Vice President Mike Pence has visited several Asia-Pacific countries in recent days, hoping to solidify U.S. relationships in the region, and his trip included some time at the demilitarized zone between South Korea and North Korea. The Washington Post reported that the vice president wasn't scheduled to go outside a South Korean building at the DMZ, but he said he wanted to make a point."I thought it was important that we went outside," Pence told the Post. "I thought it was important that people on the other side of the DMZ see our resolve in my face."I'm not at all sure what that's supposed to mean. Does the vice president seriously believe that North Koreans, looking through binoculars and telescopes, would see his steely gaze and adopt a new posture, intimidated by Pence's face?As a rule, that's not how foreign policy works. On the contrary, foreign countries recognize "resolve" when they see the United States following through on its commitments -- which is why it's a bit of a problem that Donald Trump and top members of his team told the world an aircraft carrier and its support ships -- the USS Carl Vinson carrier strike group -- were headed towards the Korean peninsula, when in reality, they were not.The New York Times reports that U.S. allies in South Korea, who assumed the White House was telling the truth, are not pleased.

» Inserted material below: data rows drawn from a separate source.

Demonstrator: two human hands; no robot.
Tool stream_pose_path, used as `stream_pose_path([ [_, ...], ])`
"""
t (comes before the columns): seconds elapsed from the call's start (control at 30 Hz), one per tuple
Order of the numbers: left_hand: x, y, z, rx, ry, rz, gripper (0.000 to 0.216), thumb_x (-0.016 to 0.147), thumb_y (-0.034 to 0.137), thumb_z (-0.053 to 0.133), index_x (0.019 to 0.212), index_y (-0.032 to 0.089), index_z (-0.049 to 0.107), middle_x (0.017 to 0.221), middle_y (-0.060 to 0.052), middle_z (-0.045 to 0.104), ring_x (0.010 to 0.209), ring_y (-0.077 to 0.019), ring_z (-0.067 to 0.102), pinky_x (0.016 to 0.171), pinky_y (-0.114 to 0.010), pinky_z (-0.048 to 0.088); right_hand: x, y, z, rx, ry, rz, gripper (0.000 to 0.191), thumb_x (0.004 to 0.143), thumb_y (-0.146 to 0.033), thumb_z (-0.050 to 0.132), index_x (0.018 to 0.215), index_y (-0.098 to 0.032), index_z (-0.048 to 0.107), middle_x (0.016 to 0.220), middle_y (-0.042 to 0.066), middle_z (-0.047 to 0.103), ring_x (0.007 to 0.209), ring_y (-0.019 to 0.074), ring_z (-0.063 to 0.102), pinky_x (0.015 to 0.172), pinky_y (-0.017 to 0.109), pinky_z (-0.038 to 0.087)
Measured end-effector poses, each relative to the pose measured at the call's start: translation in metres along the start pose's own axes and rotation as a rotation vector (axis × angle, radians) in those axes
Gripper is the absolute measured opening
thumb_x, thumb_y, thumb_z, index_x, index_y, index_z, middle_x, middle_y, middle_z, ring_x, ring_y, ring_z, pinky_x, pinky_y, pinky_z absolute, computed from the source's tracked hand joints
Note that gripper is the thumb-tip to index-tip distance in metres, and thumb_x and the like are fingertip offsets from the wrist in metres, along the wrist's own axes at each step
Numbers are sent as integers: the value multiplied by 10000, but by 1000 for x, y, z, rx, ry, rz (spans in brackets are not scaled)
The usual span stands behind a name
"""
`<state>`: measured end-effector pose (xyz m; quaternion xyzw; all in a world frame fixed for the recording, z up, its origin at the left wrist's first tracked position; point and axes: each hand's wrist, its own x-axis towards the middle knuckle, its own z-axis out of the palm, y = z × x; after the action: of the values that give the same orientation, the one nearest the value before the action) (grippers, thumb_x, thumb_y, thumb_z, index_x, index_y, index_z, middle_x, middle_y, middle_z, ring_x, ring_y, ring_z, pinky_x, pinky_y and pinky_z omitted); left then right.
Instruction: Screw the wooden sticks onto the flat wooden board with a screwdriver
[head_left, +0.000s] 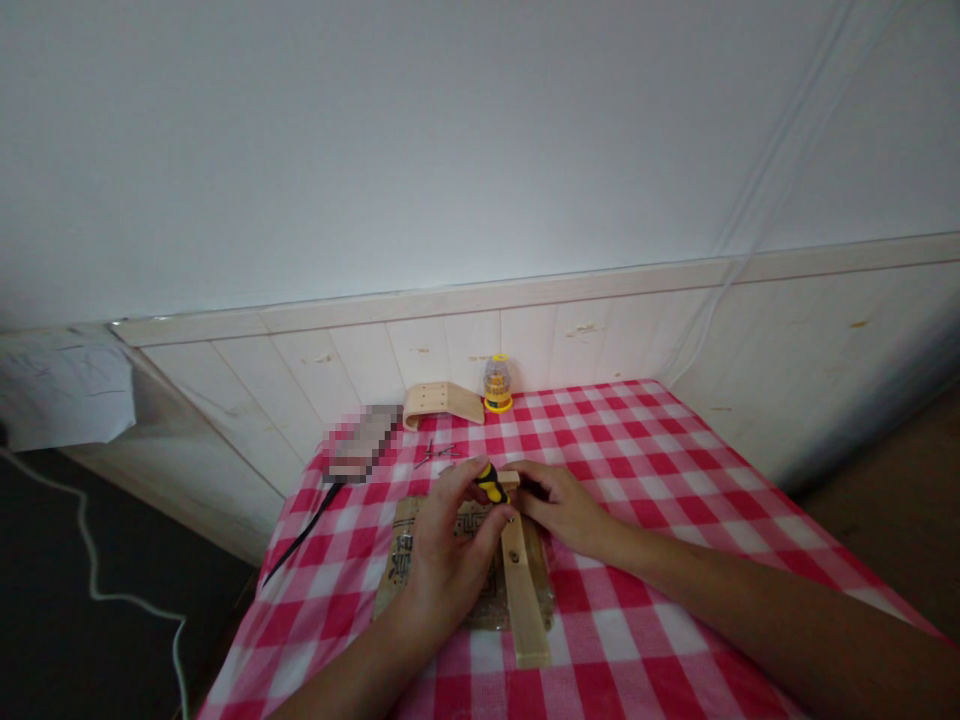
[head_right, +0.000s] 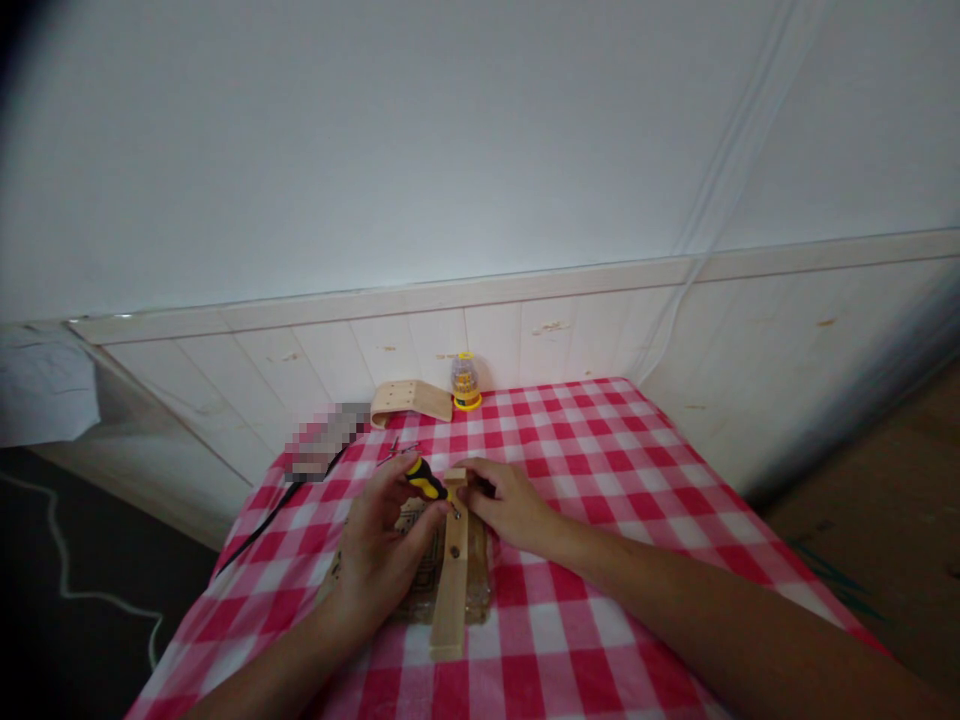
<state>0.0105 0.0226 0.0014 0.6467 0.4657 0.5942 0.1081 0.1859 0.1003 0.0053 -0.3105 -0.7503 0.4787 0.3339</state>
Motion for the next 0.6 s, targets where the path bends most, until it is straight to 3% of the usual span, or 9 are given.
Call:
stream_pose_path([
  [0.3, -5, -9, 1, -51, -29, -43, 500, 913, 215, 701, 1383, 299, 551, 1275, -82, 679, 1105, -222, 701, 952, -389, 603, 0, -1, 0, -12, 7, 11, 181, 902, -225, 610, 1022, -179, 737, 929, 55, 768, 849, 219, 700, 747, 317, 530],
  [0.6, -2, -1, -1, -31, -51, -52, 542, 920, 214, 681, 1430, 293, 517, 1251, -90, 693, 1102, -234, 708, 940, -401, 616, 0, -2, 0, -16, 11, -8, 210, 904, -228, 611, 1052, -182, 752, 961, 60, 782, 883, 226, 710, 774, 326, 544],
])
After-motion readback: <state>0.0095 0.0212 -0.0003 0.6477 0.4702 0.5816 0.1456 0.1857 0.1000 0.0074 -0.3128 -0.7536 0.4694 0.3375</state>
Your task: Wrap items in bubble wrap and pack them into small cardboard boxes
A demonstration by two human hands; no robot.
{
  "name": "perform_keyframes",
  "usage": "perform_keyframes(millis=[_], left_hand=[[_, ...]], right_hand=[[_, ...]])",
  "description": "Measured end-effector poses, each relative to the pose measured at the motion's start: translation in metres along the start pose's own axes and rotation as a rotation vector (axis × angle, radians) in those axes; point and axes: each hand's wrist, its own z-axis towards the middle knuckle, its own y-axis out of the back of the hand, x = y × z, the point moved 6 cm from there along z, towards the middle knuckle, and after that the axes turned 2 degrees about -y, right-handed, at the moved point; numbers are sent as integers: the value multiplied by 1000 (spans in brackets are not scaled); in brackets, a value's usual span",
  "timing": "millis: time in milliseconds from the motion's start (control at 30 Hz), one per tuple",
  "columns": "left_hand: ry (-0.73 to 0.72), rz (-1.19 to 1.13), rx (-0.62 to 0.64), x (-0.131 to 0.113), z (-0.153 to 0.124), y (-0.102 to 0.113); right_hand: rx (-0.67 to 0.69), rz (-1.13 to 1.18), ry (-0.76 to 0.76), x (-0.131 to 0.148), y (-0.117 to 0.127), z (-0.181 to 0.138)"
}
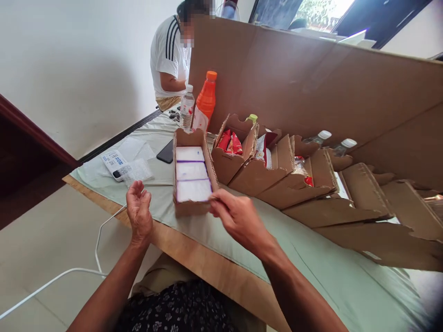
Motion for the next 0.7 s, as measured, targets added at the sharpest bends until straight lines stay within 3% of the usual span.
perform_keyframes(millis=[100, 200, 267, 333, 467, 567, 700], left_hand=[[15, 12, 132, -8, -10, -7], [71, -5, 353, -16, -32, -23], [150, -11, 477, -19, -49, -33], [233, 17, 560, -19, -64, -40], [262, 117, 577, -19, -82, -47], [201, 135, 534, -21, -89, -55], [164, 90, 637, -21, -105, -98]], right_hand=[[-117, 99, -70, -36, 35, -49], [-325, 165, -183, -79, 71, -98], [-419, 227, -240, -103, 80, -131], [-395, 277, -260, -118, 70, -156], [-255, 277, -260, -120, 11, -171], [-382, 209, -331, -118, -17, -164], [-613, 180, -479, -140, -4, -162]])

When news broke less than two weeks ago that the Trump administration was sending the aircraft carrier Carl Vinson to the Korean Peninsula, many South Koreans feared a war with North Korea. Others cheered for Washington, calling the deployment a powerful symbol of its commitment to deterring the North.On Wednesday, after it was revealed that the carrier strike group was actually thousands of miles away and had been heading in the opposite direction, toward the Indian Ocean, South Koreans felt bewildered, cheated and manipulated by the United States, their country's most important ally. [...]Compounding their anger over the Carl Vinson episode, many South Koreans were also riled at Mr. Trump for his assertion in a Wall Street Journal interview last week that the Korean Peninsula "used to be a part of China." Although Korea was often invaded by China and forced to pay tributes to its giant neighbor, many Koreans say the notion that they were once Chinese subjects is egregiously insulting.

An Associated Press report added this morning, "Unpredictable. Unhinged. Dangerous. Many South Koreans are using those words to describe the president of their most important ally, rather than the leader of their archrival to the North."For those keeping score, after three months in office, Donald Trump has now managed to annoy and/or offend South Korea, Great Britain, Mexico, Sweden, Germany, Australia, and China, among others.Ordinarily, it'd take years for a president to outrage this many countries, but Trump is clearly an over-achiever.This seems like a problem Mike Pence's facial expressions probably won't be able to fix.